INFORMATION PROVIDED:
● ● ● ● ● ● ●

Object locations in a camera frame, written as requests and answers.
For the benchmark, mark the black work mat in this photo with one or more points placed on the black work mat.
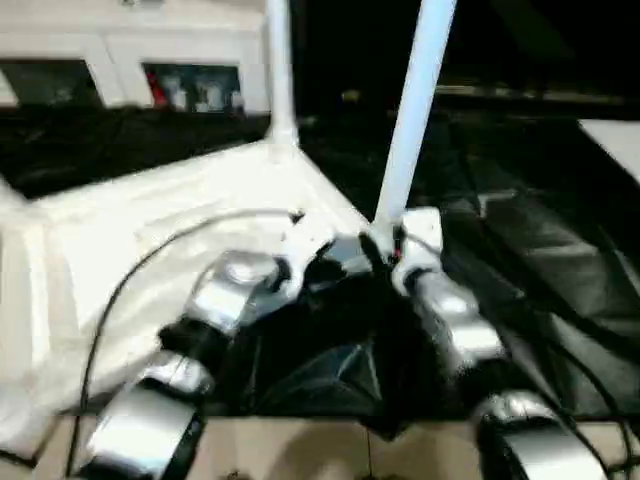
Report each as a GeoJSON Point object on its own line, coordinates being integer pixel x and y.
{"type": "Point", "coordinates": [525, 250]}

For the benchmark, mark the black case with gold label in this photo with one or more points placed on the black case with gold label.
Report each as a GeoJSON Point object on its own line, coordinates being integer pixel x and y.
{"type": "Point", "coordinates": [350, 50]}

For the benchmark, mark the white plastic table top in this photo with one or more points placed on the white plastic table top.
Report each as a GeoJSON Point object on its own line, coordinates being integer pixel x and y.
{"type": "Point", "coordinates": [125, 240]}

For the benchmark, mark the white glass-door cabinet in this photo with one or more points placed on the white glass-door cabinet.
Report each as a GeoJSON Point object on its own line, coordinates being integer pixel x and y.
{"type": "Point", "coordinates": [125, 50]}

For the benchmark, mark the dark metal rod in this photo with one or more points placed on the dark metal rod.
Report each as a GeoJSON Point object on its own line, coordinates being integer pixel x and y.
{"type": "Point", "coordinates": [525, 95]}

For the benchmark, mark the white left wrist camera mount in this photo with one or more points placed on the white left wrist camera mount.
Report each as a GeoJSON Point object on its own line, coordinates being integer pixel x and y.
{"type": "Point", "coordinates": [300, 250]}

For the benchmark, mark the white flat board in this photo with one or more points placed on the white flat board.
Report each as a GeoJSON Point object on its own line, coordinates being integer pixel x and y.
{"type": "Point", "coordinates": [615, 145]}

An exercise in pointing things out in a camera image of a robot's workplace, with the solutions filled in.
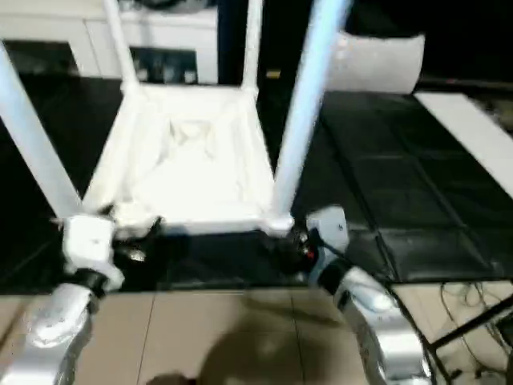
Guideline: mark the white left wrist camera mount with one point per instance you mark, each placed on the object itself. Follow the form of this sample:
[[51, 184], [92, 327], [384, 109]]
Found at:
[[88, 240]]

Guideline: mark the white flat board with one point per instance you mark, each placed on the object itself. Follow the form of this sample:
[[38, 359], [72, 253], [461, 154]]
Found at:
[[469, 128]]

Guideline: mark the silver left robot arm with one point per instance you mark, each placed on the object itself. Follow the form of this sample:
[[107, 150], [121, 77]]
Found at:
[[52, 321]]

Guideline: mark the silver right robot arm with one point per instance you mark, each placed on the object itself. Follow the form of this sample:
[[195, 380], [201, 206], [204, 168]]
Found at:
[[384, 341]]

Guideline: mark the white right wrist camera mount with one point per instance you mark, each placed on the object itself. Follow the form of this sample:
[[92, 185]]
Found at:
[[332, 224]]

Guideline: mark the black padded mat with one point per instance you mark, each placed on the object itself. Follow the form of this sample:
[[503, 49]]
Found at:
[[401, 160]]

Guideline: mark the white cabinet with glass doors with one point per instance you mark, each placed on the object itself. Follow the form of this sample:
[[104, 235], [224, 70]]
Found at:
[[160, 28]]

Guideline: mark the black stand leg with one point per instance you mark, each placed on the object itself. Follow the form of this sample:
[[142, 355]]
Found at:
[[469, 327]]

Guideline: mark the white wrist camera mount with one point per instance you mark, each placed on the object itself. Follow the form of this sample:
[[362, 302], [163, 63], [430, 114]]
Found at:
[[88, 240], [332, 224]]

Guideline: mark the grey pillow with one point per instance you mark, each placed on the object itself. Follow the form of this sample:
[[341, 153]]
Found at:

● ● ● ● ● ● ●

In transcribing the records, omit the pictures and keep everything else exactly as it appears.

Object locations in a camera frame, written as requests and answers.
For the benchmark, mark the black work mat in this photo with one or more points placed on the black work mat.
Report each as a GeoJSON Point object on its own line, coordinates being integer pixel x and y.
{"type": "Point", "coordinates": [525, 250]}

For the benchmark, mark the black case with gold label in this photo with one or more points placed on the black case with gold label.
Report each as a GeoJSON Point object on its own line, coordinates being integer pixel x and y.
{"type": "Point", "coordinates": [350, 50]}

For the benchmark, mark the white plastic table top in this photo with one or more points placed on the white plastic table top.
Report each as a GeoJSON Point object on its own line, coordinates being integer pixel x and y.
{"type": "Point", "coordinates": [125, 240]}

For the benchmark, mark the white glass-door cabinet in this photo with one or more points placed on the white glass-door cabinet.
Report each as a GeoJSON Point object on its own line, coordinates being integer pixel x and y.
{"type": "Point", "coordinates": [125, 50]}

For the benchmark, mark the dark metal rod in this photo with one or more points placed on the dark metal rod.
Report each as a GeoJSON Point object on its own line, coordinates being integer pixel x and y.
{"type": "Point", "coordinates": [525, 95]}

For the benchmark, mark the white left wrist camera mount in this photo with one or more points placed on the white left wrist camera mount.
Report each as a GeoJSON Point object on its own line, coordinates being integer pixel x and y.
{"type": "Point", "coordinates": [300, 250]}

For the benchmark, mark the white flat board in this photo with one or more points placed on the white flat board.
Report each as a GeoJSON Point object on its own line, coordinates being integer pixel x and y.
{"type": "Point", "coordinates": [615, 145]}

An exercise in pointing things out in a camera image of a robot's workplace, with the solutions filled in.
Guideline: mark the white left wrist camera mount with one point per instance you mark, each placed on the object itself. Follow the form of this sample:
[[51, 184], [92, 327], [384, 109]]
Found at:
[[88, 240]]

Guideline: mark the white flat board with one point per instance you mark, each placed on the object itself. Follow the form of this sample:
[[38, 359], [72, 253], [461, 154]]
Found at:
[[469, 128]]

Guideline: mark the silver left robot arm with one point per instance you mark, each placed on the object itself. Follow the form of this sample:
[[107, 150], [121, 77]]
Found at:
[[52, 321]]

Guideline: mark the silver right robot arm with one point per instance you mark, each placed on the object itself. Follow the form of this sample:
[[195, 380], [201, 206], [204, 168]]
Found at:
[[384, 341]]

Guideline: mark the white right wrist camera mount with one point per instance you mark, each placed on the object itself. Follow the form of this sample:
[[92, 185]]
Found at:
[[332, 224]]

Guideline: mark the black padded mat with one point per instance you mark, each placed on the object itself. Follow the form of this sample:
[[503, 49]]
Found at:
[[401, 160]]

Guideline: mark the white cabinet with glass doors with one point per instance you mark, each placed on the object itself. Follow the form of this sample:
[[104, 235], [224, 70]]
Found at:
[[160, 28]]

Guideline: mark the black stand leg with one point per instance you mark, each placed on the object itself. Follow the form of this sample:
[[142, 355]]
Found at:
[[469, 327]]

Guideline: mark the white wrist camera mount with one point per instance you mark, each placed on the object itself. Follow the form of this sample:
[[362, 302], [163, 63], [430, 114]]
Found at:
[[88, 240], [332, 224]]

Guideline: mark the grey pillow with one point per instance you mark, each placed on the object itself. Follow the form of this sample:
[[341, 153]]
Found at:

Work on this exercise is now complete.